The trial court had decided that in this case the term meant the 'peak average molecular weight' and thus that the claim was sufficiently definite that it was not invalid. Sandoz appealed the decision on invalidity to the Federal Circuit and, during those proceedings, the Federal Circuit came to its own conclusions regarding the meaning of 'molecular weight' without regard to the trial court's determination. Under the Federal Circuit's construction, the term was indefinite (owing to the various meanings for 'molecular weight') and thus the claim was found to be invalid.

Teva appealed this decision to the Supreme Court, arguing that the Federal Circuit should give deference to trial court determinations of the 'subsidiary' facts on which it based its legal decisions of claim construction. The Supreme Court agreed and reversed the Federal Circuit's decision, holding that the Federal Circuit must give deference to trial court decisions related to these 'subsidiary' facts. The Court further noted that no such deference is required when the trial court restricts its consideration to the 'intrinsic' evidence (that is, the claim language, the specification and the written record before the US Patent and Trademark Office), but that any factual determinations by the trial court based on evidence outside that record (such as expert testimony) must be given deference by the appellate court and reversed only if the reviewing court finds clear error (that is, an actual mistake) in the factual findings.
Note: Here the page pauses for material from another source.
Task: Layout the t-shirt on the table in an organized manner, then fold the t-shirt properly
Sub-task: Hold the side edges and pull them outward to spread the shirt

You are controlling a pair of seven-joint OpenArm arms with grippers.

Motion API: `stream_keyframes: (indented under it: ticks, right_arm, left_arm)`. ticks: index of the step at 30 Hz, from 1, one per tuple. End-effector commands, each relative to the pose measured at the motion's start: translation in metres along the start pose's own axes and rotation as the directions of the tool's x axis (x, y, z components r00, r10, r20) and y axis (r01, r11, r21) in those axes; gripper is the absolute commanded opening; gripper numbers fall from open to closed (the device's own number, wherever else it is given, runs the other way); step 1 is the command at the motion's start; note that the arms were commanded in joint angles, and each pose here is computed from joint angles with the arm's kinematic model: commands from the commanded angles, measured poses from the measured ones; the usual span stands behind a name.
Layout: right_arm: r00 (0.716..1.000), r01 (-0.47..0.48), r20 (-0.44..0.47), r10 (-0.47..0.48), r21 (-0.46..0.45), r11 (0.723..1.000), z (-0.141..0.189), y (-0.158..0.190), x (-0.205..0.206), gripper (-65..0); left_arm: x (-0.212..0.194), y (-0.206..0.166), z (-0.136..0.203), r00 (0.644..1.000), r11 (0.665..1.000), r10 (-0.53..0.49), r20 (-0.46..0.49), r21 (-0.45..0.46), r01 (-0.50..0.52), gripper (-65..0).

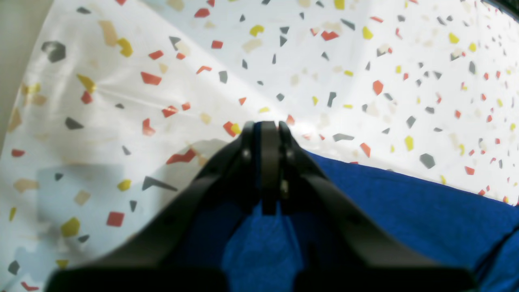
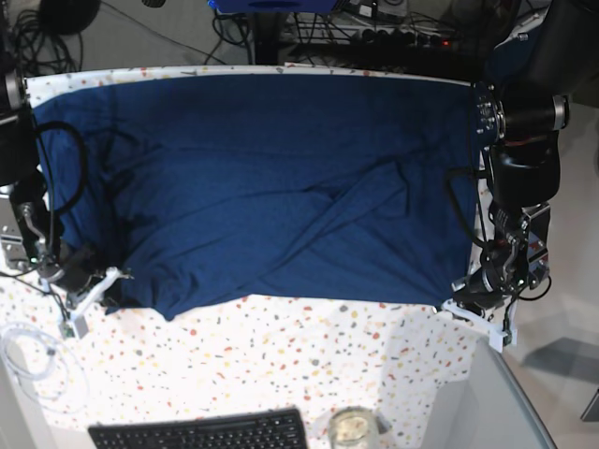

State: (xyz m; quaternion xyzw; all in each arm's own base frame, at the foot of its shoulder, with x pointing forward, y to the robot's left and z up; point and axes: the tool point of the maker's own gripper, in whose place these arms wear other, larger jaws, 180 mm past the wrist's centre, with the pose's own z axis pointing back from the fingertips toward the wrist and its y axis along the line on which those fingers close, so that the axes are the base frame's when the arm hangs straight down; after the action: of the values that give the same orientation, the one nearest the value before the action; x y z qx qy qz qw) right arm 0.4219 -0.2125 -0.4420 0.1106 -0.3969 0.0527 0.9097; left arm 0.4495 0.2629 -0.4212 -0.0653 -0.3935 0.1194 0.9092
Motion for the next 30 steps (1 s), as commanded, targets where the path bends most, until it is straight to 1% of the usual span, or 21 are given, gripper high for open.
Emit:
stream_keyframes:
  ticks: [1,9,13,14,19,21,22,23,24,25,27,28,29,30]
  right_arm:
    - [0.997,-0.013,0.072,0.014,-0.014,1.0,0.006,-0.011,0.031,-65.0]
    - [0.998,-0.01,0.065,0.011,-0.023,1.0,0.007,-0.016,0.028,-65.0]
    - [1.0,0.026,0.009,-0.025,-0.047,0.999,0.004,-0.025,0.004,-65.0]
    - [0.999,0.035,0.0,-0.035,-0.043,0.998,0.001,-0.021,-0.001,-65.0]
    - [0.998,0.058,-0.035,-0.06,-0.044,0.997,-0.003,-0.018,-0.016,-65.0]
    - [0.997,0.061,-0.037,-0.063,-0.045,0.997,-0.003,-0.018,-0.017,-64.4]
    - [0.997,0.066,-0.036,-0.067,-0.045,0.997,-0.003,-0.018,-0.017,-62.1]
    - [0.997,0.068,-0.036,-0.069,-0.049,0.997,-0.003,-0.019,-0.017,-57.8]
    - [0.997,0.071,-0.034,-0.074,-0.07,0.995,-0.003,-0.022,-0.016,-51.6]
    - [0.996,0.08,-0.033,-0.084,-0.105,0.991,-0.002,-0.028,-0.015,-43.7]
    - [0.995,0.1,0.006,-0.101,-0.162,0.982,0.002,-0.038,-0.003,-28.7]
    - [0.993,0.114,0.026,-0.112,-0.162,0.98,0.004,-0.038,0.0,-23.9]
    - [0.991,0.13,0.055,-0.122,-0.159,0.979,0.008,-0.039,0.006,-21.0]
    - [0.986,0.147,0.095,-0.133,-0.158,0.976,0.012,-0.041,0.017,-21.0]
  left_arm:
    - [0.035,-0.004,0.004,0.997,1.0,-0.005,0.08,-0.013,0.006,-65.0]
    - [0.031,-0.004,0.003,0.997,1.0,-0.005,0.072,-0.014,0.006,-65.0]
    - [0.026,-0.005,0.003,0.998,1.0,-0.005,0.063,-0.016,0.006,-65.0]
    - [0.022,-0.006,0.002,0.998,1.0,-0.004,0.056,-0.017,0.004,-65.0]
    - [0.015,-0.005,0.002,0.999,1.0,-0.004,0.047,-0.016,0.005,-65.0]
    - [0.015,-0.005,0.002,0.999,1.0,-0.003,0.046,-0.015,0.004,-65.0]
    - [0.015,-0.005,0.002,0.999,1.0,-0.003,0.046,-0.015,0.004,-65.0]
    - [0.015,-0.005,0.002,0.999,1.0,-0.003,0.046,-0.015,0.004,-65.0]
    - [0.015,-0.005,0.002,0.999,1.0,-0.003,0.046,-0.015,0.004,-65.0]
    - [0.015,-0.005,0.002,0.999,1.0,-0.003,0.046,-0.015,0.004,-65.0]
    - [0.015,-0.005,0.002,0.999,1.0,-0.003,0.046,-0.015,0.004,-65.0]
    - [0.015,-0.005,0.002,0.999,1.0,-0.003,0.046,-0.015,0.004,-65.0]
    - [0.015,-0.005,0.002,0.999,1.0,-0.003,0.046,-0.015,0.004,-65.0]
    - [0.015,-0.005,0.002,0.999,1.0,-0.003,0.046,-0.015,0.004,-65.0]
The Supreme Court made this decision in order to bring patent claim construction practice for reviewing mixed questions of law and fact in line with the standards used by other appellate courts. The Supreme Court grounded this decision in the trial court's “greater opportunity to engage its capabilities of assessing the credibility of the witnesses and its capacity to immerse itself in the technical minutiae attendant upon construing claims in the first place.”

The decision has resolved a question that has bedeviled the Federal Circuit since the Cybor decision. Case after case has been decided purely on de novo review of the claims, including the trial courts' factual determinations. This practice has been criticized by legal commentators and has even raised dissent among members of the Federal Circuit, because in practice this lack of deference has encouraged an appeal of every patent decision. As a result, trial court decisions have often been reversed in these appeals, frequently because the Federal Circuit came to a different conclusion on the facts.

The clearest potential drawback to this decision is that US patent practice could lose some of the harmonizing effect that was the principal motivation for — and the primary benefit of — having a specialized appellate court for patents. Matters of claim construction are often very dependent on the types of 'factual' evidence for which the Federal Circuit must now give deference. In addition, parties in patent litigation will probably try to make as much of the claim construction process before the trial court as possible dependent on expert testimony and other 'subsidiary' fact-finding, which should reduce the likelihood of having the trial court decision overturned on appeal.

Although it is too soon to tell, future patentees may try to limit the opportunity for such fact-finding by providing explicit definitions in their specifications. For highly complex technologies, however, it is also likely that trial court judges will need expert or other testimony to understand the language of the claims even with such express definitions. The Teva decision will thus shift the focus of cases related to patent claim construction towards the trial courts and away from the Federal Circuit.

As for Teva versus Sandoz, the case has been sent back to the Federal Circuit for reconsideration; ironically, the legal question at issue — invalidity due to indefiniteness — is itself a question of law and it remains to be seen whether the Federal Circuit can decide the claims are indefinite, even deferring to the trial court's definition of 'molecular weight'. For now, Copaxone will remain protected from generic competition until the case is resolved in favour of the generic challengers, or until the patent protecting the drug expires.